- Created by: Joanne Cole Michael Cole
- Starring: John Le Mesurier Derek Griffiths Maggie Henderson
- Country of origin: United Kingdom
- Original language: English
- No. of episodes: 13

Production
- Running time: 15 minutes

Original release
- Network: BBC1
- Release: 23 December 1975 – 16 March 1976

= Bod (TV series) =

British TV children's series (1975–1976)

Bod is a British children's television programme first shown on BBC1 in 1975, with thirteen episodes, based on four original Bod books by Joanne and Michael Cole. It is a cutout animated cartoon series narrated by John Le Mesurier and Maggie Henderson with music by Derek Griffiths and produced by David Yates.
==Source books==
The four books were published in 1965 in the United Kingdom and later in the United States and France. They are: Bod's Apple, Bod's Present, Bod's Dream and Bod and the Cherry Tree. The French version of Bod's Apple is called La Pomme de Gus.

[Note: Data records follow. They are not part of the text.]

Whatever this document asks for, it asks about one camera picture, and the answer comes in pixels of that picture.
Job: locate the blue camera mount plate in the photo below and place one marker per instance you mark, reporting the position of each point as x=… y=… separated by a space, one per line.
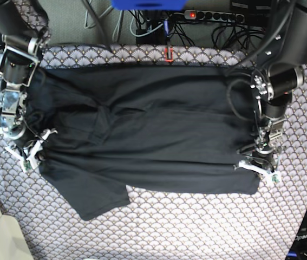
x=148 y=4

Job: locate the fan-patterned tablecloth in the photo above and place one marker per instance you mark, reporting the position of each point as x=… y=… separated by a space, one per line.
x=158 y=225

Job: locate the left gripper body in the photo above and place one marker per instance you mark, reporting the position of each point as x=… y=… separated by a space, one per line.
x=262 y=154

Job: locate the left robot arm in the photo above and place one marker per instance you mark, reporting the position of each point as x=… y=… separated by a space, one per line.
x=278 y=71

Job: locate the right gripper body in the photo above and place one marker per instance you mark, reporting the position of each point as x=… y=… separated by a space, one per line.
x=28 y=146

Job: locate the white camera bracket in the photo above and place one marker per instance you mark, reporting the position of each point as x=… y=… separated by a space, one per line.
x=26 y=166
x=270 y=177

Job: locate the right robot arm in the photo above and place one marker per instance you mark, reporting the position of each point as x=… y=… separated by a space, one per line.
x=21 y=58

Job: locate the red table clamp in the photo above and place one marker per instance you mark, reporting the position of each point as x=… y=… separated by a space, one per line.
x=169 y=54

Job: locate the black power strip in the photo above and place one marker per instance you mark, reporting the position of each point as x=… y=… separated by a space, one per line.
x=212 y=16

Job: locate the dark grey T-shirt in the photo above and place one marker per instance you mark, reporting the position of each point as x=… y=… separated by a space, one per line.
x=159 y=128

Before the animated series was commissioned, the four books had been read on another BBC children's programme: Play School. In 1974, thirteen five-minute episodes were created for transmission on the BBC as part of the Watch with Mother series, and were also sold to Australia's ABC channel. Soon thereafter, it was shown in New Zealand, the Netherlands, Sweden, Finland, Norway, Poland and Israel. In the United States, Bod aired on Nickelodeon as a segment on the Pinwheel program.

==Characters==
The character of Bod is a boy who lives in a town with Aunt Flo, PC Copper, Frank the Postman and Farmer Barleymow. Each of the characters has their own theme music performed by Griffiths which is heard when they appear. Regular features are animal identification and Bod Snap.

==Episodes==

All thirteen Bod episodes have been released on DVD, presented in a different order.

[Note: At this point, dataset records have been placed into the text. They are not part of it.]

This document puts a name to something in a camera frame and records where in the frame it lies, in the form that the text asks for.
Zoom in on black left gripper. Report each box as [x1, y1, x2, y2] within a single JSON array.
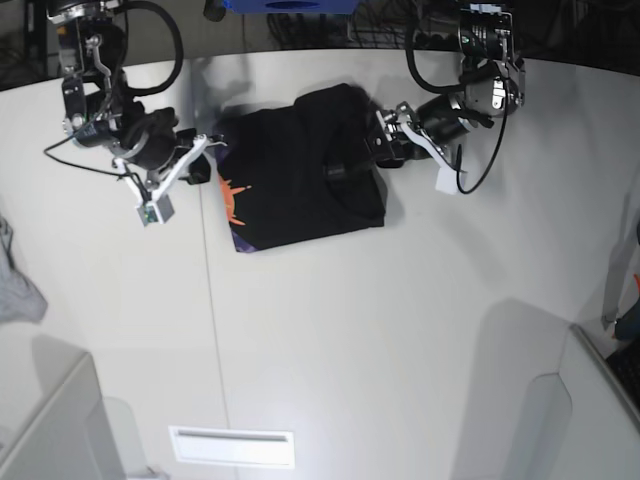
[[322, 94, 475, 181]]

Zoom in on black keyboard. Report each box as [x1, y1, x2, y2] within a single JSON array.
[[607, 340, 640, 408]]

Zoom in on black T-shirt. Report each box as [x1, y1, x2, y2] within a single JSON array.
[[214, 83, 386, 253]]

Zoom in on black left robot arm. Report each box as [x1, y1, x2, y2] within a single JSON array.
[[324, 1, 525, 195]]

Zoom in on blue plastic bin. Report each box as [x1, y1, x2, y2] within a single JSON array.
[[223, 0, 360, 15]]

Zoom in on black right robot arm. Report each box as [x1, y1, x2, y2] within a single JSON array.
[[46, 1, 212, 189]]

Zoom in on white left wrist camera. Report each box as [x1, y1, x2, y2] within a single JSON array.
[[435, 167, 459, 195]]

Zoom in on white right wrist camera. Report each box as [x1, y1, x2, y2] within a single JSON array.
[[136, 196, 175, 227]]

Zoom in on grey cloth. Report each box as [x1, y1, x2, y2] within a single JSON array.
[[1, 217, 48, 324]]

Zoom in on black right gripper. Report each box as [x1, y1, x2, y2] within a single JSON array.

| No. | Title | First broadcast |
|---|---|---|
| 1 | "Bod's Present*" | 23 December 1975 |
| 2 | "Bod and the Dog*" | 30 December 1975 |
| 3 | "Bod and the Apple" | 6 January 1976 |
| 4 | "Bod and the Kite" | 13 January 1976 |
| 5 | "Bod and the Cherry Tree" | 20 January 1976 |
| 6 | "Bod and the Rain" | 27 January 1976 |
| 7 | "Bod's Dream*" | 3 February 1976 |
| 8 | "Bod on the Beach" | 10 February 1976 |
| 9 | "Bod and the Birds*" | 17 February 1976 |
| 10 | "Bod and the Cake" | 24 February 1976 |
| 11 | "Bod and the Grasshopper" | 2 March 1976 |
| 12 | "Bod in the Park" | 9 March 1976 |
| 13 | "Bod And Breakfast*" | 16 March 1976 |

==Alberto Frog==
There is also another segment which appears with each episode called Alberto Frog and his Amazing Animal Band with artwork by Joanne Cole. This section, narrated by Maggie Henderson, features short extracts from famous pieces of classical music as part of the story, and usually ends with Alberto choosing a different flavour of milkshake as his reward for solving a problem.

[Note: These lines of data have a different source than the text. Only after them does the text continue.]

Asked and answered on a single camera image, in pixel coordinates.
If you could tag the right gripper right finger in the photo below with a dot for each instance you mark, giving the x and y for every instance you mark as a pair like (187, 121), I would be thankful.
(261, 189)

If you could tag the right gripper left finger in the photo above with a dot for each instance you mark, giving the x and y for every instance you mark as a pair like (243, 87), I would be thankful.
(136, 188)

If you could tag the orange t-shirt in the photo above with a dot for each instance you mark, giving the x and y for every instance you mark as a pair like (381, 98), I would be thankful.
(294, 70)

The Alberto Frog segments were produced separately by the BBC and were originally shown alongside the Bod episodes; only five of these thirteen segments are known to survive, following a decision in the early 1990s to wipe a large amount of videotaped 1970s children's programmes.

The five surviving segments are marked above with an asterisk and are present on the Bod DVD. Another was recovered from an old VHS tape and is available on YouTube, and a further full episode - Bod and the Grasshopper - appeared in 2020.

==Tie-ins and Taoism==
As well as books for each of the televised episodes, there have been two other tie-in books based on Bod, by Alison and Lo Cole, the children of creators Joanne and Michael Cole. Bod's Way: The Meaning of Life was being worked on by Michael Cole before he died in 2001, and was completed by Alison.

The books reveal the Taoist beliefs of Bod's original creators.

- Cole, Alison (2002). "Bod's Way: The Meaning of Life"
- Cole, Alison (2003). "Bod's New Leaf: Making a Fresh Start"

==References in other media==
Bod is a fictional deity in the BBC Radio 4 science fiction comedy Nebulous, and the Bod theme music is heard in one episode.

Homestar Runner's titular character dressed up as Bod for the 2020 Halloween special.
==Legacy==
Bod has appeared in Channel 4's 100 Greatest Kids' TV shows and 100 Greatest Cartoons.